Left unsaid is the fact that Cruz spent nearly a decade blocking Senate efforts to build a better and more effective immigration system. That’s legislating, and it doesn’t drive the Twitter clicks and Newsmax coverage hours that now determine who qualifies as a serious Republican presidential frontrunner. Instead, Cruz, Cawthorn, Gaetz and their ilk choose to sit outside the arena offering cable news play-by-play as if they were not also elected officials chosen to serve a public most Republicans now divide into “our audience” and “not our problem.”

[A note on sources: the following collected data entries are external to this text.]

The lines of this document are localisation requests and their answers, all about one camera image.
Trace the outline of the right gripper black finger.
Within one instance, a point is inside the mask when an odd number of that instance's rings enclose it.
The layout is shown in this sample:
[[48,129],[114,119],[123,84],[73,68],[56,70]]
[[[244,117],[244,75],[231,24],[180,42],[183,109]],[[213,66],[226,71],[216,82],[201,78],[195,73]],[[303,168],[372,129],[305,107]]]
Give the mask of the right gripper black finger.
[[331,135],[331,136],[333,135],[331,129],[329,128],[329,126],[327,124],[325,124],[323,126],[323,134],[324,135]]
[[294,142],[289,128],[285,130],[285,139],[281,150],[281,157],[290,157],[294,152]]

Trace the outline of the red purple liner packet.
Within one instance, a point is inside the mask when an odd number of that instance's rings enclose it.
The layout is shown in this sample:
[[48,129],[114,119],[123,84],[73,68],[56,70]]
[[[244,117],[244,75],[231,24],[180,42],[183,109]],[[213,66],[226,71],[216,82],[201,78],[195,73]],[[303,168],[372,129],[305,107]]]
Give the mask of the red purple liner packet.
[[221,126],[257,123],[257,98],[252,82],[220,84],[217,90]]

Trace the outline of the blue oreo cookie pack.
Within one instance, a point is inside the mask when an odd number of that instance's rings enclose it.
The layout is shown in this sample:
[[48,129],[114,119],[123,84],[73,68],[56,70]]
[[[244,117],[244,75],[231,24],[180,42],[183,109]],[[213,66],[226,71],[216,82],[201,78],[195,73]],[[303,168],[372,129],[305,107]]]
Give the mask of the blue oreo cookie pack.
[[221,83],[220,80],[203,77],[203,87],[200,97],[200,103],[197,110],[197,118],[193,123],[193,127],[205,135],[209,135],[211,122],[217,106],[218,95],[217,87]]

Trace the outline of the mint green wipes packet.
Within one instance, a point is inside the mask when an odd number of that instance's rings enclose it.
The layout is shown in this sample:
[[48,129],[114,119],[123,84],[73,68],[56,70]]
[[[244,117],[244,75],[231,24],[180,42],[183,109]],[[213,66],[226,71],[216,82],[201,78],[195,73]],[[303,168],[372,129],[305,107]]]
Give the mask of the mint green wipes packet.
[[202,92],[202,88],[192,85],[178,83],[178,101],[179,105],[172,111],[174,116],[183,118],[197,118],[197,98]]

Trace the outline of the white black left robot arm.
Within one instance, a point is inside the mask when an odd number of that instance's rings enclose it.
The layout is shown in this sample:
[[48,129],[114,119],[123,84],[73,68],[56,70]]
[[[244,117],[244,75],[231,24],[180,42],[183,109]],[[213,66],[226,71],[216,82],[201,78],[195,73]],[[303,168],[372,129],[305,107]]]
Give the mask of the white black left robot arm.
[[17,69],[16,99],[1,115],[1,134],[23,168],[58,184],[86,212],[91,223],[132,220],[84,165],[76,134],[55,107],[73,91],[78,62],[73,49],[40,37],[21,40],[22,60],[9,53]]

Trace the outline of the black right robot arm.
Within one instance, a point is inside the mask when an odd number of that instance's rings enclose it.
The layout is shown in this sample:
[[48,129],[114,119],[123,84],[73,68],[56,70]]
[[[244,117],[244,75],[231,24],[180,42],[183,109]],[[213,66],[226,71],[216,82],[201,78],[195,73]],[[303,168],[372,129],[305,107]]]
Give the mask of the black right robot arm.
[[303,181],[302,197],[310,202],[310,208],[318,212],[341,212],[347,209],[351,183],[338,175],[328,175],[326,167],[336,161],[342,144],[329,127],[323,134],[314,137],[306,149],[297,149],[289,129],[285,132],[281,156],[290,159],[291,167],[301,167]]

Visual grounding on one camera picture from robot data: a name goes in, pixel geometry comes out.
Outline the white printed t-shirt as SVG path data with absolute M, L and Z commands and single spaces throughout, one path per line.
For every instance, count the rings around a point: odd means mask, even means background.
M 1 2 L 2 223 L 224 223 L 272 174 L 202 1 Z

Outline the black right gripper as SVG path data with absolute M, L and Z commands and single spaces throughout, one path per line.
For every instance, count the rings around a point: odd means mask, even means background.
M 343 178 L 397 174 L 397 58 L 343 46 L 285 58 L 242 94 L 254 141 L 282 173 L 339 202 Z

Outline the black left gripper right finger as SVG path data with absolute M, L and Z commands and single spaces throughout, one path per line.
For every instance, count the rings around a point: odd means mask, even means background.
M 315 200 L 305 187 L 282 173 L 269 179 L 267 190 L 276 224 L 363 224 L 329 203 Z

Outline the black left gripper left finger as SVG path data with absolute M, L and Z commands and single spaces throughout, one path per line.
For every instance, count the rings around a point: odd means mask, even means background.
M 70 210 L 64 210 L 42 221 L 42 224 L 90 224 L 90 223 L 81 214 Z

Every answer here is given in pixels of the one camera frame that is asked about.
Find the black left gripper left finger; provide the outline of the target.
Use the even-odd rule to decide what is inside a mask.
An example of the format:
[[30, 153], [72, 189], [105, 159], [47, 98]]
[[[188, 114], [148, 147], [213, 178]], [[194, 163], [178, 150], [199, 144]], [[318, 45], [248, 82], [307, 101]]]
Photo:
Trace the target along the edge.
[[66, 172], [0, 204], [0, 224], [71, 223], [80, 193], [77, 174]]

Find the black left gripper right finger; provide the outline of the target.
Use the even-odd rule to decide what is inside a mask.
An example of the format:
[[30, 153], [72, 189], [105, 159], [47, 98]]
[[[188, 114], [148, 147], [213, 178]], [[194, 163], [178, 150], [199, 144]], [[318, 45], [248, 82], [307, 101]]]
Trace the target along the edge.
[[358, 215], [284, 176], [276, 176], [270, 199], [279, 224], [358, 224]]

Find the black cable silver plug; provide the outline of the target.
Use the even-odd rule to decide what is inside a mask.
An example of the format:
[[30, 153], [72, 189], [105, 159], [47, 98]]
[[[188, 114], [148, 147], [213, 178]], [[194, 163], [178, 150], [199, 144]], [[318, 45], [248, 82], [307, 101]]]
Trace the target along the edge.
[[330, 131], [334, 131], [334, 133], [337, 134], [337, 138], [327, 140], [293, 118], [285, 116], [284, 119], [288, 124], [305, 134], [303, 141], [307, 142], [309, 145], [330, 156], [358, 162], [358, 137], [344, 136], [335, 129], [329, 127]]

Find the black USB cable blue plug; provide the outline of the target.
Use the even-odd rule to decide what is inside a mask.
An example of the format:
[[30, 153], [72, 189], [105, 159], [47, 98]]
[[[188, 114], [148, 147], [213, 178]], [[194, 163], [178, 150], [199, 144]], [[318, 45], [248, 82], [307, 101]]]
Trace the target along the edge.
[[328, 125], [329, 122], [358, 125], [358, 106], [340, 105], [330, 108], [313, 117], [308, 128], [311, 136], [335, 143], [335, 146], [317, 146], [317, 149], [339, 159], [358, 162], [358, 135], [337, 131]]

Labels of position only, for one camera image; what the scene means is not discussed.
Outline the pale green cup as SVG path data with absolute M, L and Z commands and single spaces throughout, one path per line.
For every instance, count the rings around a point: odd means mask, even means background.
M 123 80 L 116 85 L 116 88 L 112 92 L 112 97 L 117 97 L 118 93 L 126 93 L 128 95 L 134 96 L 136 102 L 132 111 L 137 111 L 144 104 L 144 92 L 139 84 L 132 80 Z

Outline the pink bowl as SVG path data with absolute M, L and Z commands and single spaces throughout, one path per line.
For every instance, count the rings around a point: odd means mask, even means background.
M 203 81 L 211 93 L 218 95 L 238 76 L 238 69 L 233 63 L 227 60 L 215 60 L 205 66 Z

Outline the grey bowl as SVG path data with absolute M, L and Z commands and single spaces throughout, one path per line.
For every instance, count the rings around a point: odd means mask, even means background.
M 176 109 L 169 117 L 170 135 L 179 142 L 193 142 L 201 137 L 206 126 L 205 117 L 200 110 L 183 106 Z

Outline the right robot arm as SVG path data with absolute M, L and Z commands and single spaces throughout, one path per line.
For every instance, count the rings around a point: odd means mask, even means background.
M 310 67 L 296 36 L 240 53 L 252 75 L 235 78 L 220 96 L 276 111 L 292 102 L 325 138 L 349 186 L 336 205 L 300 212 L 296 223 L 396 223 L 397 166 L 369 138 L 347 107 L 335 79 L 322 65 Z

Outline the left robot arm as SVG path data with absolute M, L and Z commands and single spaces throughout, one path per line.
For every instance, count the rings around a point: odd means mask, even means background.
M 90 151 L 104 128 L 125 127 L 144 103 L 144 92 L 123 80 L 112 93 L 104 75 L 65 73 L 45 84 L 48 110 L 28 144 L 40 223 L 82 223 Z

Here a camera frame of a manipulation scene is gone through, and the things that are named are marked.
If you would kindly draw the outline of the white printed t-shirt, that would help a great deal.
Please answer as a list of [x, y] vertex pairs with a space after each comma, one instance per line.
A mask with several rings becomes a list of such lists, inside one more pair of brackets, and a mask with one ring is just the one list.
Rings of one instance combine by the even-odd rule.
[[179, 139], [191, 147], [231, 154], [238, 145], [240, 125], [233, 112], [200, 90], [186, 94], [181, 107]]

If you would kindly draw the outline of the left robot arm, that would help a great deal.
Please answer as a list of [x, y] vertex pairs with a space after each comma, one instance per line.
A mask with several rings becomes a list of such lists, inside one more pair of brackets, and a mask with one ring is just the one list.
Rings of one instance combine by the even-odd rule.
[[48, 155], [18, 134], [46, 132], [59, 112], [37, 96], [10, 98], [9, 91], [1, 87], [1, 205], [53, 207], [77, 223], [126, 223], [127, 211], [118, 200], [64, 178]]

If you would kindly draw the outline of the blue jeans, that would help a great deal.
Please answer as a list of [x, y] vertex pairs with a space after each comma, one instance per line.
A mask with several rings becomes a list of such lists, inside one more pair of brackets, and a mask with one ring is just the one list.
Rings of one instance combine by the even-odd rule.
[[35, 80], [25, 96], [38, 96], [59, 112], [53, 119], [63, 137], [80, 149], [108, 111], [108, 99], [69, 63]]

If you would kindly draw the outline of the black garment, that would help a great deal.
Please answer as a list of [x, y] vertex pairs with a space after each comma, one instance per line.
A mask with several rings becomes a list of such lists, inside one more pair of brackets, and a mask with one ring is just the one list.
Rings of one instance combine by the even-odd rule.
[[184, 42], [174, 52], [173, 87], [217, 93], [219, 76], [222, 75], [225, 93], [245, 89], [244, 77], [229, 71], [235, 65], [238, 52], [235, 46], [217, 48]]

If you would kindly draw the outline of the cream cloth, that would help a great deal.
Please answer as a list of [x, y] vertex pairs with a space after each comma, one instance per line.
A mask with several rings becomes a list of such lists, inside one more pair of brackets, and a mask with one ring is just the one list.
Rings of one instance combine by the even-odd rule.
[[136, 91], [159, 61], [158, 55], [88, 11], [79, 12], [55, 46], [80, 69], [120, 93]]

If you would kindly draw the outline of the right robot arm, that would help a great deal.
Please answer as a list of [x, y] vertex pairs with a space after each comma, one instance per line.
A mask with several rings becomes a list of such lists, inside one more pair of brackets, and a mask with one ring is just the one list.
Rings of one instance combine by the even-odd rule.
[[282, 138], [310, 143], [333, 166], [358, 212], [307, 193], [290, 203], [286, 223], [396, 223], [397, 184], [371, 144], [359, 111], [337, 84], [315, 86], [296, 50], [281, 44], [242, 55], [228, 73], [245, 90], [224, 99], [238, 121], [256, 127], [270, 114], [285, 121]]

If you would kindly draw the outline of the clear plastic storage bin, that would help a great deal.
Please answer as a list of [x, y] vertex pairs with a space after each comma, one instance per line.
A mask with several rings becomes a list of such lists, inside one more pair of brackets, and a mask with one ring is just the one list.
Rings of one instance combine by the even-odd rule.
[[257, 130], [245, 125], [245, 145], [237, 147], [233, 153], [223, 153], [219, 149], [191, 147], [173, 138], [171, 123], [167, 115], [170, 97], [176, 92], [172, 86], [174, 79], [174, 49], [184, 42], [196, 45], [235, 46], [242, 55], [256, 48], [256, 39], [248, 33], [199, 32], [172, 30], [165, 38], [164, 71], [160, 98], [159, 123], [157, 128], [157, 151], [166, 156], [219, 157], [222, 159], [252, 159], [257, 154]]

Making the transition into the cushioned world of elite right-wing media isn’t just a play for cash, though that’s a real consideration in an industry where even mediocre personalities like Huckabee have made millions recycling Hillary Clinton jokes and playfully skirting explicit racism. And as Gaetz may soon learn, nothing sells on cable news quite like a conservative targeted by an FBI witch hunt. Running away to the circus offers Gaetz an attempted escape from accountability.

And while Republican legislators plot futures free from the hard work of actually governing, work in Congress remains at a crawl. That’s thanks in large part to clout-chasers like Greene, who has built a media mini-empire of her own through a network of Twitter, Facebook, and media appearances so tightly branded that she has become the GOP’s new viral star. That Greene doesn’t understand or care about governing is irrelevant when her constant digital drumbeat of imagined victimhood rakes in cash for her campaign and GOP-aligned groups.

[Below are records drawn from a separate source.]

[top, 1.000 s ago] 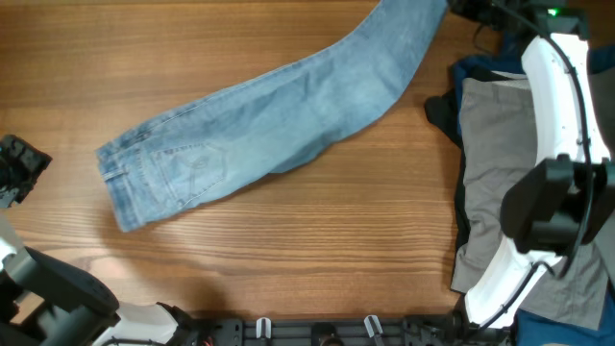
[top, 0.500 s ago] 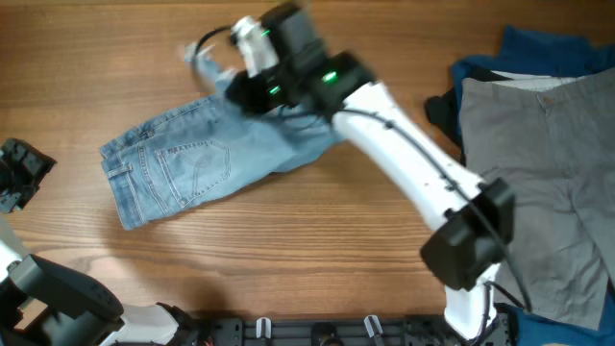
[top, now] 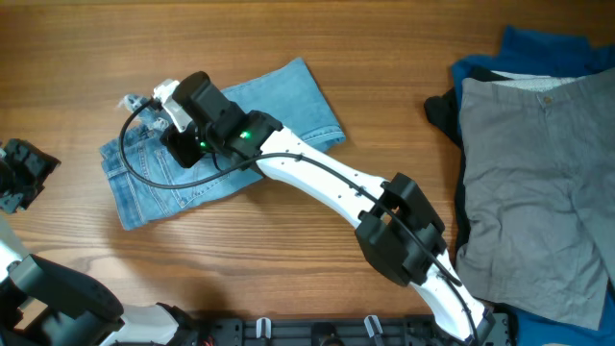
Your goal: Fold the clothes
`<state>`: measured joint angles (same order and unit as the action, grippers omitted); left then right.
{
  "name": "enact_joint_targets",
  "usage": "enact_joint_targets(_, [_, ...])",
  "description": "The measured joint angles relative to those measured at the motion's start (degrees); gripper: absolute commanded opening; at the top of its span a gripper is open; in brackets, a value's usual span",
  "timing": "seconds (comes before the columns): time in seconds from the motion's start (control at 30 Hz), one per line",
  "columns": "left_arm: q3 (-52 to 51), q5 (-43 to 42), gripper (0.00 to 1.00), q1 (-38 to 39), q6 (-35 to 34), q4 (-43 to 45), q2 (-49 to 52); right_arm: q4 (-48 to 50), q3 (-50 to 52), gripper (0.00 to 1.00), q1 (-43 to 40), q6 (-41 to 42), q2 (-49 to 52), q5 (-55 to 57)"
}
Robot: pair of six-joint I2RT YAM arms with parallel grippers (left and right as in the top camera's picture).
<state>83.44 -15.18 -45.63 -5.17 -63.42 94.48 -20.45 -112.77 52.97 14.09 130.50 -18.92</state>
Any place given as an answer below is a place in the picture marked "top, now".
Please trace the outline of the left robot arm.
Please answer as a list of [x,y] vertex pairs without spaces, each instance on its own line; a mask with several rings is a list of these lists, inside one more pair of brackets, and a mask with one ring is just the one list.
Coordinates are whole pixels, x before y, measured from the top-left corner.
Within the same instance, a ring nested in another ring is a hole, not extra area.
[[182,310],[123,305],[88,275],[31,253],[1,223],[1,342],[4,345],[200,345]]

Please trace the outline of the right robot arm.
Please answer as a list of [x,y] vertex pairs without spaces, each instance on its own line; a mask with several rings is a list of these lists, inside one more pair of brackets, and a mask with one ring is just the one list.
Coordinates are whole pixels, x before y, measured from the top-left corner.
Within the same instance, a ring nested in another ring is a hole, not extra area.
[[162,141],[180,166],[214,154],[302,190],[354,227],[369,264],[392,283],[413,287],[445,334],[480,345],[491,332],[490,310],[460,281],[444,224],[408,176],[398,173],[387,181],[336,161],[273,116],[244,111],[203,71],[163,81],[153,98],[172,120]]

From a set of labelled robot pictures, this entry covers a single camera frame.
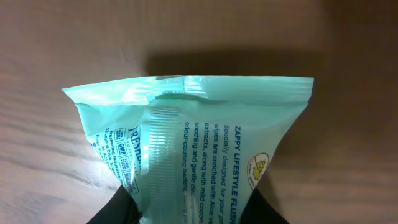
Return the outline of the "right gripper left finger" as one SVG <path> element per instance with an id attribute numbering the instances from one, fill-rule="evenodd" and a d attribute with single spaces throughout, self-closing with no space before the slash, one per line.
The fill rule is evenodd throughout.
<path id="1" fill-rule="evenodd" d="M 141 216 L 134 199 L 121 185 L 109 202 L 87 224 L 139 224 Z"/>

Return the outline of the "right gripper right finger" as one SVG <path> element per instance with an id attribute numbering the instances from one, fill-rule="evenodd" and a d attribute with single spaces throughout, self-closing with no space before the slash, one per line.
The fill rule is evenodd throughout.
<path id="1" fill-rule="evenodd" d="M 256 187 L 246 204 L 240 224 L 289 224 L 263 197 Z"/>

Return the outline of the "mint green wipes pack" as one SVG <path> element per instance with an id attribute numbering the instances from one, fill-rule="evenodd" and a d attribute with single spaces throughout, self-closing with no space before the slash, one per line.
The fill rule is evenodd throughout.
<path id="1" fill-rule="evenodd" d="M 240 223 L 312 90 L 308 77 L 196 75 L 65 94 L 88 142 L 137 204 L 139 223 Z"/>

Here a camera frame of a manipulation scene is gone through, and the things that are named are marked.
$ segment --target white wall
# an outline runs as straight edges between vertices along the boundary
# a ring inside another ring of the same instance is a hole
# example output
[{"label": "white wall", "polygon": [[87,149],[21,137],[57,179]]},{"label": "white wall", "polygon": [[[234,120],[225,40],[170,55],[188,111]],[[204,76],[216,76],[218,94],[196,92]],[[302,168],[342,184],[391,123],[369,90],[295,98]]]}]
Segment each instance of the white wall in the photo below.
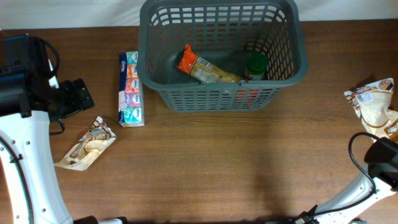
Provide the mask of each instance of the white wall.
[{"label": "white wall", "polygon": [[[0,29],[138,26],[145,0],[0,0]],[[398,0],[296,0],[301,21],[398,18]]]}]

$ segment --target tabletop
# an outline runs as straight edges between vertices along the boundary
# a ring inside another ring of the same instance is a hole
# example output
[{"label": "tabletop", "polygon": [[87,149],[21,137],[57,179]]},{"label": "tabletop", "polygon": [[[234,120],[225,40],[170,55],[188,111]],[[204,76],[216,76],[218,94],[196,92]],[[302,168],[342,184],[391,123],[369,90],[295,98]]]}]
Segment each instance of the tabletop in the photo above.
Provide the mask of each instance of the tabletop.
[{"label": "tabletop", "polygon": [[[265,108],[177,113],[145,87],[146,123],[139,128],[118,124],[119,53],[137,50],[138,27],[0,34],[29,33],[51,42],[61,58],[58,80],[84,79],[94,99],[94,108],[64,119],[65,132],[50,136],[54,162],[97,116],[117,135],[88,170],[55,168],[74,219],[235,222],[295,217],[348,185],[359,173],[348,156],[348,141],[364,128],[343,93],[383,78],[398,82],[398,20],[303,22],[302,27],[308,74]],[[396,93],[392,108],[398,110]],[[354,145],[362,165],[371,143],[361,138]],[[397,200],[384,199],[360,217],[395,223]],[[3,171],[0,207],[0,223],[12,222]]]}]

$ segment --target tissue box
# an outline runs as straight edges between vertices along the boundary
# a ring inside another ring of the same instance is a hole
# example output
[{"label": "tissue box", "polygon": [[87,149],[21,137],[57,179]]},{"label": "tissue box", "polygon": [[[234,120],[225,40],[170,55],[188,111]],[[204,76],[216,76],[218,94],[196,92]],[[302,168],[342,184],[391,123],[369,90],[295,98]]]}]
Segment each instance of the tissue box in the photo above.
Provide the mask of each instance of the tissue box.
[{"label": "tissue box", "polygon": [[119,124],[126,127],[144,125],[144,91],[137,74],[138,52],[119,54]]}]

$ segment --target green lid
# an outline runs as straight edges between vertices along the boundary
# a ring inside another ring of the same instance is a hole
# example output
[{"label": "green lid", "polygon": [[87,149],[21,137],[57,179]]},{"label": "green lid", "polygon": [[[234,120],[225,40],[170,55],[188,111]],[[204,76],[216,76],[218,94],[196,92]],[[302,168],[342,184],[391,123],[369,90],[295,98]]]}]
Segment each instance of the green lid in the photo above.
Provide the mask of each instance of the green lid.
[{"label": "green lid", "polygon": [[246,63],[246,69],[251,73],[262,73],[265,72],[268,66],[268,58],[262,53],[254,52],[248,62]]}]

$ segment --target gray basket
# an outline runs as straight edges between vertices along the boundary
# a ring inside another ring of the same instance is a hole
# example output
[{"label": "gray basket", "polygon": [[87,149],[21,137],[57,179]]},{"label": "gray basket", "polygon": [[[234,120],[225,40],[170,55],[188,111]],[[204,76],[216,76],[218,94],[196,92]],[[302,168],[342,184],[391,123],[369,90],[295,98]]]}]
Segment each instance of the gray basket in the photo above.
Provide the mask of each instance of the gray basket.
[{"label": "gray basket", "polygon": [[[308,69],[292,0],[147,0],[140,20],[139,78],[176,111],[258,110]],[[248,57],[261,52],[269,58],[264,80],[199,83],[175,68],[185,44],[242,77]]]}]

Trump helped Republicans perfect their message-over-results approach, and in doing so created a powerful world of alternate facts and negotiable reality. But that devil’s bargain also saddled Republicans with an addiction to disinformation. Enabling that dependency means turning a blind eye to outrages like Greene’s conspiracy theories and Gaetz’s alleged misconduct. What remains is a party where accountability means nothing and Twitter virality is the only standard for success.

This survival of this sad Trumpian party depends on loyalist media personalities portraying Cawthorn’s inadequacy or Cruz’s self-aggrandizement as bold protests against unnamed leftist “elites.” The constantly flowing river of right-wing media reinforcement shouted out nightly by Carlson and Hannity and a host of lesser ghouls like Dan Bongino is the lifeblood keeping the post-Trump Republican Party alive.

For do-nothing grifters like Gaetz, ascending into the firmament of Newsmax klieg lights, if that offer remains on the table after this newly revealed investigation, may be the best possible career move. But it comes at a terrible cost to our politics and our public discourse.